L’adolescente de 15 ans avait été poignardée et brûlée vive à Creil en 2019 par son ex petit ami, alors qu’elle était probablement enceinte de lui.
La cour d’assises des mineurs de l’Oise a condamné samedi 10 juin à 18 ans de réclusion criminelle l’ex-petit ami de Shaïna, pour l’assassinat de cette adolescente, poignardée et brûlée vive à 15 ans en 2019 à Creil, et probablement enceinte de lui. «Pourquoi ? Pourquoi ?», a réagi l’accusé, teint blême, barbe naissante et yeux sombres, à l’énoncé du verdict, dans la nuit de vendredi à samedi, après 4 heures de délibéré. Puis: «Vous avez tort ! Je suis innocent !» Le frère de Shaïna, Yasin, a fait un malaise peu après le verdict, à l’issue d’échanges tendus avec l’accusé, entraînant une suspension d’audience.

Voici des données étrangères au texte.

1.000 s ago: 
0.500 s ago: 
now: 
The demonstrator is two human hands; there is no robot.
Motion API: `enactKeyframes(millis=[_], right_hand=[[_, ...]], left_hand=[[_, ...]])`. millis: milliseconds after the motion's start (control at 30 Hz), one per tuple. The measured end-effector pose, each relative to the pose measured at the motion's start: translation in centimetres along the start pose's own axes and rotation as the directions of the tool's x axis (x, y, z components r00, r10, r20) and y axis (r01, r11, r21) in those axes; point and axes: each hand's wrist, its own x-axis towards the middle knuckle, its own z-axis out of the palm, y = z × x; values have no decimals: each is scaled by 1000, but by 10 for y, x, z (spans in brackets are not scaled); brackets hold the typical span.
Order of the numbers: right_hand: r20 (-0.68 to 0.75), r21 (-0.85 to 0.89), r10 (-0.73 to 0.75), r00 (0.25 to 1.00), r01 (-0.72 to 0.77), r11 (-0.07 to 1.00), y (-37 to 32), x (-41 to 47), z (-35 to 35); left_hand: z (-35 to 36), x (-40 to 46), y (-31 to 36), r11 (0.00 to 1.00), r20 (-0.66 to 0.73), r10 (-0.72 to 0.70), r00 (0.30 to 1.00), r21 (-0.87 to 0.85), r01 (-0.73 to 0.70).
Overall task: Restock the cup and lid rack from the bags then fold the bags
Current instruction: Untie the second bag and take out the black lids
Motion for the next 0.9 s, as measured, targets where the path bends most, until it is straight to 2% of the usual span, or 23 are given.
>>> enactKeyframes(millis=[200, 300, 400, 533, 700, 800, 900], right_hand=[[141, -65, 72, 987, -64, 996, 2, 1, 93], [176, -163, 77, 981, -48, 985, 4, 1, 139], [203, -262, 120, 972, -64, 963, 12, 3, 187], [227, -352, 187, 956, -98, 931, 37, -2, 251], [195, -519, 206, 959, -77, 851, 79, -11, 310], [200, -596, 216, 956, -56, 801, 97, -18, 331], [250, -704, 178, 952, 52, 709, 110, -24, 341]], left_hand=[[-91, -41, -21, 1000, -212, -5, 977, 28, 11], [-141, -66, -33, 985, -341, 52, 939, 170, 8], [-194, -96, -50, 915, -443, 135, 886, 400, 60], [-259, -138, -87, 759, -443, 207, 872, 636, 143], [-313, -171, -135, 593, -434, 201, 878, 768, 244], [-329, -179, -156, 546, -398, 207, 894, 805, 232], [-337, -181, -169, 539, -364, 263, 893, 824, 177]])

Cette peine, prononcée dans une ambiance lourde, est inférieure aux réquisitions de l’avocat général, Loïc Abrial, qui avait réclamé 30 ans de réclusion criminelle pour un crime selon lui «prémédité à chaque étape». Il avait demandé la levée de l’excuse de minorité de l’accusé, âgé de 17 ans au moment des faits, ce qui permet de porter la peine maximum de 20 à 30 ans, ont expliqué à l’AFP les avocats des deux parties. Mais celle-ci n’a pas été retenue par la cour.
L’avocate de l’accusé, Me Elise Arfi avait décrit, après les réquisitions, un homme «pétrifié, terrorisé», face à la demande d’une peine «plus longue que toute sa vie». Son second conseil, Me Adel Fares, a «plaidé l’acquittement». Tout au long du procès à huis clos, ouvert lundi, le jeune homme, un lycéen sans casier judiciaire au moment des faits, a crié son innocence. «Je veux juste être tranquille», a-t-il lancé aux jurés au moment de ses derniers mots, selon l’avocat général. Selon les parties civiles, l’expert psychiatre a pointé jeudi le manque d’empathie et le narcissisme du jeune homme, un portrait récusé par la défense.
«Comme une chose»
Shaïna, morte à 15 ans, avait été victime deux ans plus tôt dans sa cité d’agressions sexuelles, dont les images avaient été diffusées en ligne, l’exposant selon Me Negar Haeri, l’avocate de sa famille, à être traitée «comme une chose». Quatre autres jeunes hommes ont été condamnés le 1er juin en appel pour ces faits à des peines allant de six mois à deux ans de prison avec sursis. Selon l’enquête, Shaïna, décrite par sa mère comme «rigolote et souriante», entamait probablement une grossesse, qu’elle attribuait à l’accusé.
Ce dernier a pu être mu, selon les parties civiles, par la crainte de perdre l’amour de ses parents s’il rompait avec leurs exigences de perfection, sur fond d’interdit religieux autour de la sexualité. «Il était prêt à tout détruire pour sauver son image», a tranché l’avocat général vendredi. «Il n’y a pas de lien à faire entre la foi» de l’accusé et le crime jugé, a au contraire balayé Me Adel Fares.
«Toutes les violences de genre»
Les parents de Shaïna se sont eux révoltés, devant la cour, contre la réputation infligée à leur fille et le portrait esquissé par certains témoins. En deux ans, Shaïna «a vécu toutes les violences de genre», a pointé vendredi Me Zoé Royaux, porte-parole de la Fondation des femmes, partie civile. En France, selon les chiffres officiels, une femme meurt tous les trois jours de la violence de son conjoint ou ex-conjoint.
Les audiences ont été marquées par le revirement ou l’absence de certains témoins à charge. Un ami de l’accusé a affirmé ne plus se souvenir d’avoir vu du sang sur ses vêtements au lendemain des faits. Deux ex-codétenus, selon lesquels le jeune homme se serait vanté d’avoir tué pour ne pas endosser la paternité d’un «bâtard», ne se sont pas présentés. Pas de quoi affaiblir le dossier, pour Me Haeri, pour qui la culpabilité de l’accusé repose sur des éléments «super objectifs». Son portable et celui de Shaïna ont notamment «borné» peu avant les faits près du cabanon du crime, et des brûlures sur les jambes du jeune homme ont été confirmées par un expert médical.